Kelbaugh is not making a case here to abandon low density. If streets and parking lots are too expansive and too hot, then allow the revolution in smart cars, share cars, and drones to facilitate narrower streets and smaller parking lots. If homes in the suburbs are “soulless,” as Kelbaugh alleges, then build homes with soul.
The Hidden Agenda That Fuels the Density Delusion
If the only political force pushing the density delusion were misanthropic or misguided environmentalist nonprofits and their army of plaintiff attorneys, the consequent Left Coast policies of “infill,” “smart growth,” and “urban containment” would roll east against the Sierra Nevada and Cascade mountain ranges and fall back onto the Pacific Coast. But the environmentalist lobby, while formidable, is not formidable enough on its own to cram Americans into overpriced apartments and unaffordable homes on nonexistent lots. The density delusion is promoted by a powerful assortment of special interests.

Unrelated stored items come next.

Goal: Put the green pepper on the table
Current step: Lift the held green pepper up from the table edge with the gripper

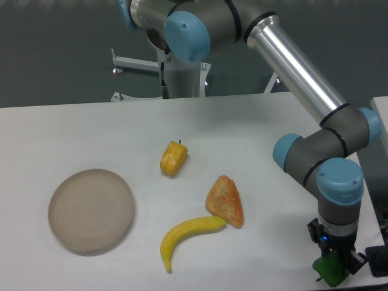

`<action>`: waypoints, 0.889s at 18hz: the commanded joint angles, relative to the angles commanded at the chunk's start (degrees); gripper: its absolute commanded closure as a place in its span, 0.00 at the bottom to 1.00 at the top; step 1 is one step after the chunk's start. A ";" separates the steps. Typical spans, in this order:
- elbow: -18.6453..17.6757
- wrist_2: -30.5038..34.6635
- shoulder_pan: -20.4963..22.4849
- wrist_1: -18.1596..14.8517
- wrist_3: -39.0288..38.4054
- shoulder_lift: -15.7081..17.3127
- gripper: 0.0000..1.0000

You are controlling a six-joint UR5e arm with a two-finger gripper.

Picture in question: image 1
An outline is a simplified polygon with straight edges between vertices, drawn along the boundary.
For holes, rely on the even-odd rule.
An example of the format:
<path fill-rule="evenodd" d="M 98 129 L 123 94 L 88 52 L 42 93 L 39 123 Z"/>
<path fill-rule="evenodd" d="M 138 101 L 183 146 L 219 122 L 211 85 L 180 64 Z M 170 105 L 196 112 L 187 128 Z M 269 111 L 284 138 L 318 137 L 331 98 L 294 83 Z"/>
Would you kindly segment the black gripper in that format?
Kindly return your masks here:
<path fill-rule="evenodd" d="M 356 274 L 366 263 L 367 256 L 355 251 L 358 220 L 350 224 L 337 225 L 320 218 L 311 220 L 307 225 L 310 238 L 321 250 L 321 256 L 336 251 L 345 269 L 352 275 Z"/>

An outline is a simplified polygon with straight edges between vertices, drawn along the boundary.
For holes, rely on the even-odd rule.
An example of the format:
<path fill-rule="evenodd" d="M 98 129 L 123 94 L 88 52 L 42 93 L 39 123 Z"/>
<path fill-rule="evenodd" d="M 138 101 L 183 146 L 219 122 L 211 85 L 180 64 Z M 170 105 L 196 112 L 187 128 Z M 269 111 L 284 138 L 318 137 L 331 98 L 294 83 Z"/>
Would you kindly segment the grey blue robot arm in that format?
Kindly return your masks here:
<path fill-rule="evenodd" d="M 161 52 L 162 97 L 199 97 L 203 60 L 238 41 L 261 54 L 320 129 L 303 138 L 287 134 L 273 148 L 275 162 L 318 201 L 308 225 L 322 257 L 335 254 L 342 274 L 355 274 L 367 257 L 355 250 L 364 175 L 349 155 L 381 134 L 381 120 L 356 109 L 301 53 L 261 1 L 119 1 L 125 25 L 141 28 Z"/>

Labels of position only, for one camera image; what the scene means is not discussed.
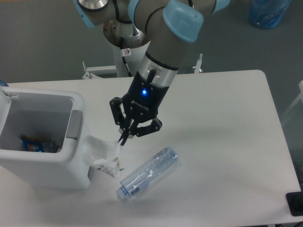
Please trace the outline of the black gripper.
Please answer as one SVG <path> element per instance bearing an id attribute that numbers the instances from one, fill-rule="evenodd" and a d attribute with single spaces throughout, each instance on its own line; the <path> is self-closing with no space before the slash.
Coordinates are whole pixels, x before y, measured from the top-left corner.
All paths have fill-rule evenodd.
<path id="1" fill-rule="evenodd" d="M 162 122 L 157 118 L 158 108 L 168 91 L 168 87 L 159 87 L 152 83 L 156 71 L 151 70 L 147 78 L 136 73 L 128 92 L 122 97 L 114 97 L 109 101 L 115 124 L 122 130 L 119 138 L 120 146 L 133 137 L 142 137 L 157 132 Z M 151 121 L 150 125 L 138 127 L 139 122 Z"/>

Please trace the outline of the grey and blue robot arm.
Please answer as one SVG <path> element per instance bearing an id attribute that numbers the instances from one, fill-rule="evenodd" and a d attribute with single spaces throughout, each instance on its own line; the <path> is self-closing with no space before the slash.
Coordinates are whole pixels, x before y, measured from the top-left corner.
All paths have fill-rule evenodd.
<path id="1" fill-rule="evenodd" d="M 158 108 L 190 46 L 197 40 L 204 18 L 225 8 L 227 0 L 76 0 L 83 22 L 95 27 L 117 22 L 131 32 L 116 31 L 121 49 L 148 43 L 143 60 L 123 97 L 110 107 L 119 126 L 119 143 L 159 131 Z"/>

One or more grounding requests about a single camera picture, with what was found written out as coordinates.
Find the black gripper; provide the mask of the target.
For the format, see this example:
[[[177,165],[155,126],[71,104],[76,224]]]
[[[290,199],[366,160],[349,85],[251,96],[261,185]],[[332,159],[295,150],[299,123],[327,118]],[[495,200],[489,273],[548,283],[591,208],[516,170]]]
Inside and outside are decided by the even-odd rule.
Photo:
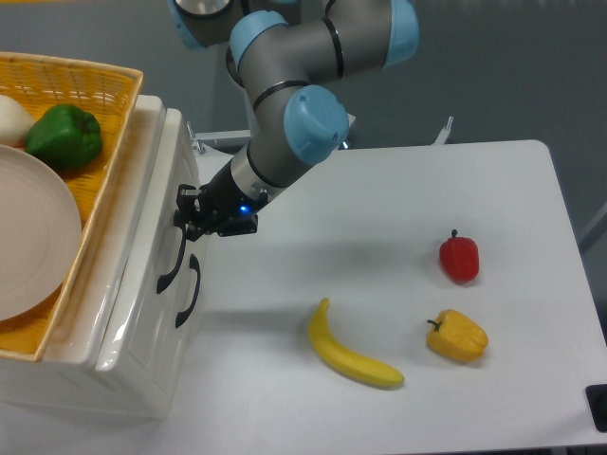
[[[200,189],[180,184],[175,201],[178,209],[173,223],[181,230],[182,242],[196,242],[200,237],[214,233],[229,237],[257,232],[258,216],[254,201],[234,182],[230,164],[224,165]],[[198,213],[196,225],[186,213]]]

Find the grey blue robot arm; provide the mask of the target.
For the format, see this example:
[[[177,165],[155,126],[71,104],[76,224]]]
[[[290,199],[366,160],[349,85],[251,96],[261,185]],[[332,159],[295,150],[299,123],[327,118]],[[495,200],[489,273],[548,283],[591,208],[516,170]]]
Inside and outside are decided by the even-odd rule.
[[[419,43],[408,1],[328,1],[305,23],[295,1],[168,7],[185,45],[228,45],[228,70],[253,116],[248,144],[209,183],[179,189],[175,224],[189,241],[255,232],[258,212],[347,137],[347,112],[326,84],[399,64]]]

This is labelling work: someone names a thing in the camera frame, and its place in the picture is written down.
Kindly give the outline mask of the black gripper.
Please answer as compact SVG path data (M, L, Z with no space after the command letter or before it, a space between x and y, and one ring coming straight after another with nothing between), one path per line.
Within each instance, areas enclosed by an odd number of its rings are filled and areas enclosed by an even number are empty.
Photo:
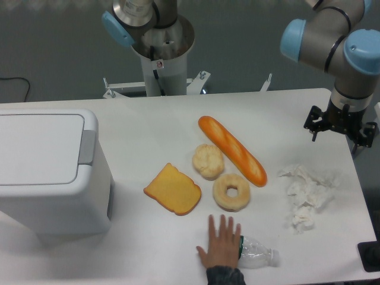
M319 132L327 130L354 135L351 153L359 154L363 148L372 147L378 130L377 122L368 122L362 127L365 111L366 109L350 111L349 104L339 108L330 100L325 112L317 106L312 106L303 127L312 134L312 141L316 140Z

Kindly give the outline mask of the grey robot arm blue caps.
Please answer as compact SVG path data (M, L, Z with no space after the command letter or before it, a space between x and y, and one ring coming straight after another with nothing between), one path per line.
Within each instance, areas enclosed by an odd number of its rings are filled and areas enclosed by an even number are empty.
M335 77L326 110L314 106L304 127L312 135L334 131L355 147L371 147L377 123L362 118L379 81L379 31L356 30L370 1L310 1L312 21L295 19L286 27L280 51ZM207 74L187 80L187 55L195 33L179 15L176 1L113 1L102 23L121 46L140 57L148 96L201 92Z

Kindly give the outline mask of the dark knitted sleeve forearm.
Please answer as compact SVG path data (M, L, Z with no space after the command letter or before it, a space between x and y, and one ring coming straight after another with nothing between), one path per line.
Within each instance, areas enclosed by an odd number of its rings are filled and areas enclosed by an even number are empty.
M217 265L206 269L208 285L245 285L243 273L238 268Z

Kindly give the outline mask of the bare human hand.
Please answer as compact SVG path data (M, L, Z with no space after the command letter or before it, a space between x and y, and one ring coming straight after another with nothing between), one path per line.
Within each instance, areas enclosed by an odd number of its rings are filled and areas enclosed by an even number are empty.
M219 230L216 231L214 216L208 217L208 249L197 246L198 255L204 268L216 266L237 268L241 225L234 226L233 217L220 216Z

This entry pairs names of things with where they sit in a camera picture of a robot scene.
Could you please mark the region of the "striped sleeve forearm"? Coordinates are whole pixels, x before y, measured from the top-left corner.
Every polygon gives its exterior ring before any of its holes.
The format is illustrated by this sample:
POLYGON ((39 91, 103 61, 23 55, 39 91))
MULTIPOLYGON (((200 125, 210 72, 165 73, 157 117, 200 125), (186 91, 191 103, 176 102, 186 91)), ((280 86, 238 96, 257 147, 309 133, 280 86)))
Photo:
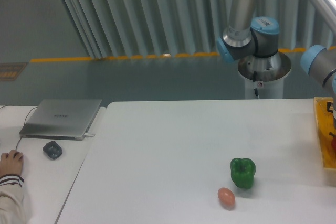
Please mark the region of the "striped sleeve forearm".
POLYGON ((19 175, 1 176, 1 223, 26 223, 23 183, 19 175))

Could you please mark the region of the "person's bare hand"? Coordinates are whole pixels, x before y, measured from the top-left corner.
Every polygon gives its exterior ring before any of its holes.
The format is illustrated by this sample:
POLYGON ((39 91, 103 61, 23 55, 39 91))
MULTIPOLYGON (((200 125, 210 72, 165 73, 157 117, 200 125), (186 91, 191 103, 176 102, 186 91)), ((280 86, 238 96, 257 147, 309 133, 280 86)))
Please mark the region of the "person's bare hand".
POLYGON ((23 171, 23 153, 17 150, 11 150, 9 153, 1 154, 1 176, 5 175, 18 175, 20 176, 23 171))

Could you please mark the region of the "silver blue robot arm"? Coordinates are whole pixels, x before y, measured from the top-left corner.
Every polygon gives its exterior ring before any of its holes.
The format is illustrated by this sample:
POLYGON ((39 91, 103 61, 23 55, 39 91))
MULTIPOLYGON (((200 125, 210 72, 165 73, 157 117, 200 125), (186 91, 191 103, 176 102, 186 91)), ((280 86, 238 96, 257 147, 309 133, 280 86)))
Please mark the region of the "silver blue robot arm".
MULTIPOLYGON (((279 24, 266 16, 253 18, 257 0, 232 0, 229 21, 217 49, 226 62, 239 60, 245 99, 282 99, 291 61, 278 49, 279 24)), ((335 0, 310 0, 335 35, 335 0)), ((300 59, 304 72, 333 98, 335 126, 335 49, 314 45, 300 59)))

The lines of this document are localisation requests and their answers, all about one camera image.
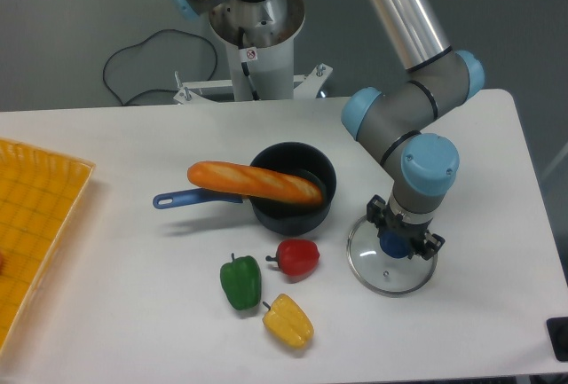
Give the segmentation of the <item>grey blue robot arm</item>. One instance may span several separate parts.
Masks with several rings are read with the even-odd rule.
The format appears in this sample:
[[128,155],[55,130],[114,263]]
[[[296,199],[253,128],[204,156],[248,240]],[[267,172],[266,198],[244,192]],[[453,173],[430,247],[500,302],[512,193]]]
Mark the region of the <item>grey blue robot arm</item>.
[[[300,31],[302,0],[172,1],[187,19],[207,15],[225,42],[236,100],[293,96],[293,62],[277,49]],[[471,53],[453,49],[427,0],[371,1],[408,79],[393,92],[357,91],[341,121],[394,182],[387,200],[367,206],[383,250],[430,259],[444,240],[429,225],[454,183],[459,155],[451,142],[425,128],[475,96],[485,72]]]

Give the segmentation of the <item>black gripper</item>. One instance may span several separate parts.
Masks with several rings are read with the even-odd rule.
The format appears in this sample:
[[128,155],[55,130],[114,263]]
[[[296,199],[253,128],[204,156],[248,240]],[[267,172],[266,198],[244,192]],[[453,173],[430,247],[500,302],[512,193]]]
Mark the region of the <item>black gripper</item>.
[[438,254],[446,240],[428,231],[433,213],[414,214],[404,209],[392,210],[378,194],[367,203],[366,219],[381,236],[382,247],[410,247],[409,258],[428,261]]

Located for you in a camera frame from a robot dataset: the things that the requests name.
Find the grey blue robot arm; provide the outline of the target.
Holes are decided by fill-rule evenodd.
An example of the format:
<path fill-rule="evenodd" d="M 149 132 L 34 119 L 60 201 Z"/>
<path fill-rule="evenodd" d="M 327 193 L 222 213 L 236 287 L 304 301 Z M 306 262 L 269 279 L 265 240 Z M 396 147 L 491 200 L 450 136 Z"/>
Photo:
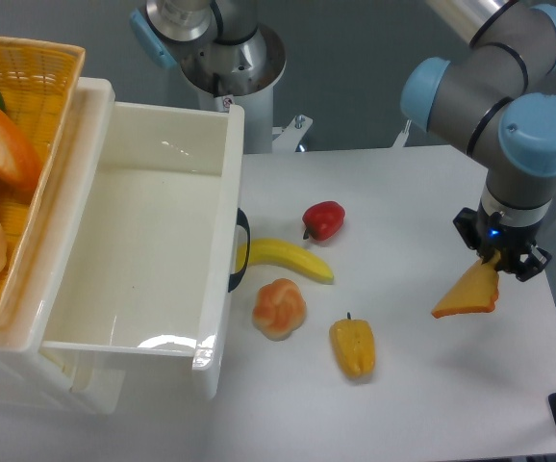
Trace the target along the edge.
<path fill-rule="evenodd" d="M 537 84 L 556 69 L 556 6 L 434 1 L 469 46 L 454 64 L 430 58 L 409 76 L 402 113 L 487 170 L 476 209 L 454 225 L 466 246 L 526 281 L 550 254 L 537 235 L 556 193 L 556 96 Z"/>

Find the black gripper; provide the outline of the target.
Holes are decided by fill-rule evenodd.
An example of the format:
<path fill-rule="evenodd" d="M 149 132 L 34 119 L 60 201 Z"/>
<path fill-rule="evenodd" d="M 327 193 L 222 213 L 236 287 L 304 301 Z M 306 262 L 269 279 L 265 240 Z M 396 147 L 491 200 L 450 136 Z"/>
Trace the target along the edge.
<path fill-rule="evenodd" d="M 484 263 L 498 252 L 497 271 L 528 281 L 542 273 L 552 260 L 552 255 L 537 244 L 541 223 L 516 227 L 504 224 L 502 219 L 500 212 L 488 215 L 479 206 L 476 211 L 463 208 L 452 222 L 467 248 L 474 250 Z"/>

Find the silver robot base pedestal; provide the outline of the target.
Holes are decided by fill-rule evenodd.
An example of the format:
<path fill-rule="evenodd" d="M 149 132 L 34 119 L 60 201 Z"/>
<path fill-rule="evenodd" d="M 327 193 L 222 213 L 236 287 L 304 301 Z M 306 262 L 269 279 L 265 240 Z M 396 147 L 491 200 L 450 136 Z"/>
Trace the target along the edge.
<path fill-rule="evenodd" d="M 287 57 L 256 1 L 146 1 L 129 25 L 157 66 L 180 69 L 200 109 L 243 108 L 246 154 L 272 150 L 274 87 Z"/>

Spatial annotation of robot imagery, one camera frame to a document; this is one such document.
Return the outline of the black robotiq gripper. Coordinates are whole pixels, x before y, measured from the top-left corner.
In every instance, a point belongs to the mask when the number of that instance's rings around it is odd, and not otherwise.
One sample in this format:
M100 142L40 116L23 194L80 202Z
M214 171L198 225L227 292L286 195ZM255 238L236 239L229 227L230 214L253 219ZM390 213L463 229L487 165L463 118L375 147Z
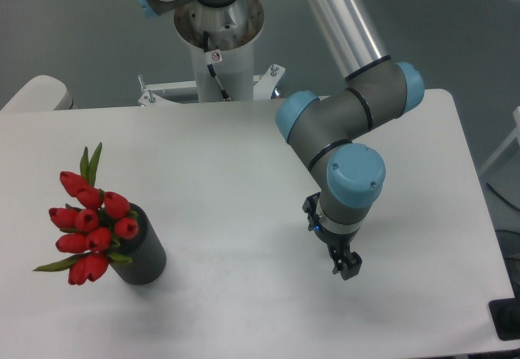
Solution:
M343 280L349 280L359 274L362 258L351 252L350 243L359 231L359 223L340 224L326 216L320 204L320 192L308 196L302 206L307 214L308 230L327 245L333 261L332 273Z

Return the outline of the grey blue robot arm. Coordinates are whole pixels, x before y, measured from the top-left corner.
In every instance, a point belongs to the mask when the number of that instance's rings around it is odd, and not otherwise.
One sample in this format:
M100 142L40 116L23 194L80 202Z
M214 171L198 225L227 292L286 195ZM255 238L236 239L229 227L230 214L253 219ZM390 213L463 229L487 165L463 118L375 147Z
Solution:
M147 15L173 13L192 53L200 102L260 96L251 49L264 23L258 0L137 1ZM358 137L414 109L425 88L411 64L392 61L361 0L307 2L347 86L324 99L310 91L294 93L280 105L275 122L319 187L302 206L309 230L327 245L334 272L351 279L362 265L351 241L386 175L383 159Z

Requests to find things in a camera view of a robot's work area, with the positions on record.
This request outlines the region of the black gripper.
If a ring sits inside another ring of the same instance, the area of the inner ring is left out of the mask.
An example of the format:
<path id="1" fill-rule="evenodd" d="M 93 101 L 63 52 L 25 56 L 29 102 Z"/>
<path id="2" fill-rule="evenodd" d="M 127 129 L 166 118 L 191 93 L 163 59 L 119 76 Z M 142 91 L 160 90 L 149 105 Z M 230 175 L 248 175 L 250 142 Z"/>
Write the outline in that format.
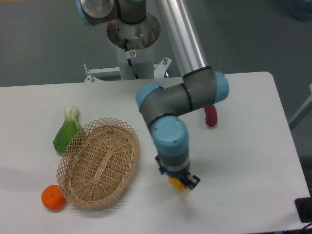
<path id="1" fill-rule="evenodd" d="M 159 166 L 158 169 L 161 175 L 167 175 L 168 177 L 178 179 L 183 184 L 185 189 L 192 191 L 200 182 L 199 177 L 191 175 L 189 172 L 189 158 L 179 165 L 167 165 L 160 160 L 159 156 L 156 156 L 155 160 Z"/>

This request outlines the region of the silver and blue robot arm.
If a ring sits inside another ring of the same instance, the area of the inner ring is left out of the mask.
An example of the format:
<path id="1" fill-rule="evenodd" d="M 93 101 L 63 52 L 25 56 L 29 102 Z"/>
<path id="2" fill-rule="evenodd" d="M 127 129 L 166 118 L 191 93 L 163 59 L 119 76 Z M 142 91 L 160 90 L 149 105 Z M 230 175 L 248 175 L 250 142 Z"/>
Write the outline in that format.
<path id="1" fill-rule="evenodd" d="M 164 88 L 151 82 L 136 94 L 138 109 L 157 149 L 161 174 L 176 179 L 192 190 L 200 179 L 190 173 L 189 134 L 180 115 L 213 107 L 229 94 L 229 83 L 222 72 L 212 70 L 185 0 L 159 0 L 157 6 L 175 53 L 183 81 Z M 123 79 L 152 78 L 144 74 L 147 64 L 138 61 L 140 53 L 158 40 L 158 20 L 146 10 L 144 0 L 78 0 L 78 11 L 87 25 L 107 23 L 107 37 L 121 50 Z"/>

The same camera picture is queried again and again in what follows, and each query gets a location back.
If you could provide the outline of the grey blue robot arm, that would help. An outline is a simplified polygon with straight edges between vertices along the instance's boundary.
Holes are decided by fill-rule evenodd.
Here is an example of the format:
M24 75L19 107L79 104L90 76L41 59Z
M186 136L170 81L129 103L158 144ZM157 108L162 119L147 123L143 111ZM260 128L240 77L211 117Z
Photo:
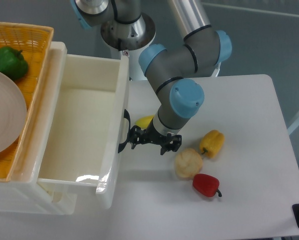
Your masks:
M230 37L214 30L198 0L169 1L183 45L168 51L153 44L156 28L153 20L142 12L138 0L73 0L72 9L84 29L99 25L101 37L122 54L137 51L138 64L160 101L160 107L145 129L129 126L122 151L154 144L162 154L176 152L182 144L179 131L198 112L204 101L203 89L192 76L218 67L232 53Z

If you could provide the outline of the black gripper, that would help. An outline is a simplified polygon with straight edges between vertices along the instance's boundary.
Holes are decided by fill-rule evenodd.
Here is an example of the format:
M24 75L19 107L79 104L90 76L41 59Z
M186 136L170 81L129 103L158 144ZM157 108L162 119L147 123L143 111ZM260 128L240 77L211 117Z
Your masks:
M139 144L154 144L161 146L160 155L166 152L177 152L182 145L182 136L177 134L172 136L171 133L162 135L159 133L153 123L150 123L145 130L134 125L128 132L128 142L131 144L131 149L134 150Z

It doesn’t require a degree in economics to understand the hidden agenda behind the density delusion — one merely needs to understand the law of supply and demand. When the supply of housing is artificially constrained by putting a wall around every existing urban area, and prohibiting or severely restricting any construction outside the wall, the price of homes inside the wall goes up. This is especially true if the population in these regions is increasing, which increases the demand for homes.
Between 1980, when the pioneering concept of enforcing “greenbelts” began to find expression in actual zoning policies, and 2018, the population of California went from 23.7 million to an estimated 40 million. Oregon, from 2.6 million to 4.2 million. Washington, from 4.1 million to 7.7 million. To be sure, urban containment wasn’t well established in these states until recent years, but today the density delusion informs policy in every state capital and every major city on the Left Coast. Demand increases constantly, supply is restricted and cannot keep up.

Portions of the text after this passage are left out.